Listen Here: Five For Twenty-Two

by Andy Stewart

There are so many things to consider during a song production that’s it’s almost impossible to get everything sounding just right. Perfection is a myth anyway when it comes to art, but that doesn’t mean you shouldn’t still try to capture something great. With that in mind, here are five things to consider avoiding or improving upon before the year’s out, so you can get excited about your next music release.

Let me just preface what follows here by saying that most of the music that’s penetrated the inner sanctum of your high-rotation playlist has likely done so thanks to the inventive musicianship of some highly skilled artists working in concert with some equally dedicated craftspeople, to create an amazing product that’s managed to appeal to you on multiple levels.

These musicians haven’t pulled off this minor miracle by half-arsing their work, settling for second best or leaving most things to chance. They’ve understood that getting things sounding right from the get-go takes work, dedication and a determination to never settle for second-rate songs or performances. If nothing else, let this aspect of their work have the most influence upon yours, rather than their musical style or outward appearance.


1: That’ll Do

This is probably the worst mistake every single one of us makes at some point. It’s a very hard decision to resist at times, although the real problem occurs when you start getting into the habit of it. Once in a while is okay, but 10 times a day quickly turns your work into slop.

Saying ‘That’ll do’ to a group of musicians you’re recording, for example, is usually the moment when mediocrity waltzes right through the door. If you don’t guard against it your recording session can quickly find itself on a slippery slope to nowheresville. To avoid reaching this juncture, try pre-empting it. Don’t wait ’til you’re suddenly confronted with the dilemma of whether to push a musician harder or call stumps on their recording. If you leave it ’til then your tendency will be to let both of you off the hook, but this is often the wrong decision. (I include you in this fishing metaphor because it’s easier for you to move on in this situation too – and who specifically are you letting off the hook here, anyway?)

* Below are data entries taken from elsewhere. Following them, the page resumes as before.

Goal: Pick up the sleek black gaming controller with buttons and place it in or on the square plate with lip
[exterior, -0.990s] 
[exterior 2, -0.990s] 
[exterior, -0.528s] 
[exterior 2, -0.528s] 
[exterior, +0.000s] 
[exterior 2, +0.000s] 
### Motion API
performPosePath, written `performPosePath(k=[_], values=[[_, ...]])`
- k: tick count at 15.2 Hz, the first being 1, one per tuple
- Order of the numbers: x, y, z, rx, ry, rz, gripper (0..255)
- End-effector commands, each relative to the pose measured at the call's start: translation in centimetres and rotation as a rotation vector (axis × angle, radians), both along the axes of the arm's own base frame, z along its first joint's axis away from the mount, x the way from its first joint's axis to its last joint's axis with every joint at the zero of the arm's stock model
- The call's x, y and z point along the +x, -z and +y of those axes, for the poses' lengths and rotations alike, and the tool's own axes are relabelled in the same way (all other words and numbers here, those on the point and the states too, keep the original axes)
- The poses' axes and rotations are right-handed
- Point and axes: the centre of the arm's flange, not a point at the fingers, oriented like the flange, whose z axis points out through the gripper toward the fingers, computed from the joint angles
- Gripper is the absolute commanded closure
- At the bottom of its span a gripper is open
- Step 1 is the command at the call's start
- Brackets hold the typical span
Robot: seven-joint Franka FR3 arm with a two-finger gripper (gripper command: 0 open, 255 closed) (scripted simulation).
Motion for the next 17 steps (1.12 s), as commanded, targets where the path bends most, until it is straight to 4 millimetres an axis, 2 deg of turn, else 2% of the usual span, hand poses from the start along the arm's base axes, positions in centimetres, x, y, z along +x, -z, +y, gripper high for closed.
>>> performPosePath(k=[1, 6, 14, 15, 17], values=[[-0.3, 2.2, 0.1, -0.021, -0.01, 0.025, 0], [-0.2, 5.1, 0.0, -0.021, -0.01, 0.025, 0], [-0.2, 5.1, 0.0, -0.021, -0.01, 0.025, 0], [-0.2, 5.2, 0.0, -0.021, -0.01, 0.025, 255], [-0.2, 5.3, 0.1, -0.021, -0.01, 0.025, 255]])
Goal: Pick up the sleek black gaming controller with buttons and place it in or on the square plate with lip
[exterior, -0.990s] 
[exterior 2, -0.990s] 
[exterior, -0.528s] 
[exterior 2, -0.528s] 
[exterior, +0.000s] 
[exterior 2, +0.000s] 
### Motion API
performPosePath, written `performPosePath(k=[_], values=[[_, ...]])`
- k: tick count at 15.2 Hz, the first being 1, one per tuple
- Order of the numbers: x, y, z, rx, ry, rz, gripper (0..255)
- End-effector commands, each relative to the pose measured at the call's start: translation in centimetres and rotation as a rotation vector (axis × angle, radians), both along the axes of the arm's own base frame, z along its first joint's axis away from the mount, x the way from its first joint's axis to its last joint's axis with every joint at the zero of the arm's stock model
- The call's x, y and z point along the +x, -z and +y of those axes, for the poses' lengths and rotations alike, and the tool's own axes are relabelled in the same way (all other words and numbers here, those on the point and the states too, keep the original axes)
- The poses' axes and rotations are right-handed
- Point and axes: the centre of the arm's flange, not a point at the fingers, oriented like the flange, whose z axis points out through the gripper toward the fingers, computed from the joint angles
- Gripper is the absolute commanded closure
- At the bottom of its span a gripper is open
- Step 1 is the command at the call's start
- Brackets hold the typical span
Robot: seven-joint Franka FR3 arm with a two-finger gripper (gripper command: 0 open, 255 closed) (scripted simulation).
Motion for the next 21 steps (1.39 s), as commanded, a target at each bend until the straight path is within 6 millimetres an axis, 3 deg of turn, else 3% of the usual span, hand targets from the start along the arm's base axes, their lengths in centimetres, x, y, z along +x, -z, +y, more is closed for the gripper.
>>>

If you’re uncertain whether you’ve captured ‘enough’ of a certain performance for the purposes of a convoluted editing job, you probably haven’t – well, not one that’s great at least.

Try discussing this issue with the artist or band you’re working with beforehand. Tell them you never want to get to the point where you have to say ‘That’ll do’ to any of them during a recording session, so that everyone knows you’re determined to capture only their best performances. It will also subconsciously prime them to deliver their best right from the get-go.

The same applies when you’re recording yourself at home. Don’t think you’re exempt here from the same rules that apply to others. Twenty mediocre performances can be made into one track in the wee small hours of the morning via a million crafty edits, that’s true. You might even manage to compile a ‘competent-sounding take,’ but will it be great? Probably not.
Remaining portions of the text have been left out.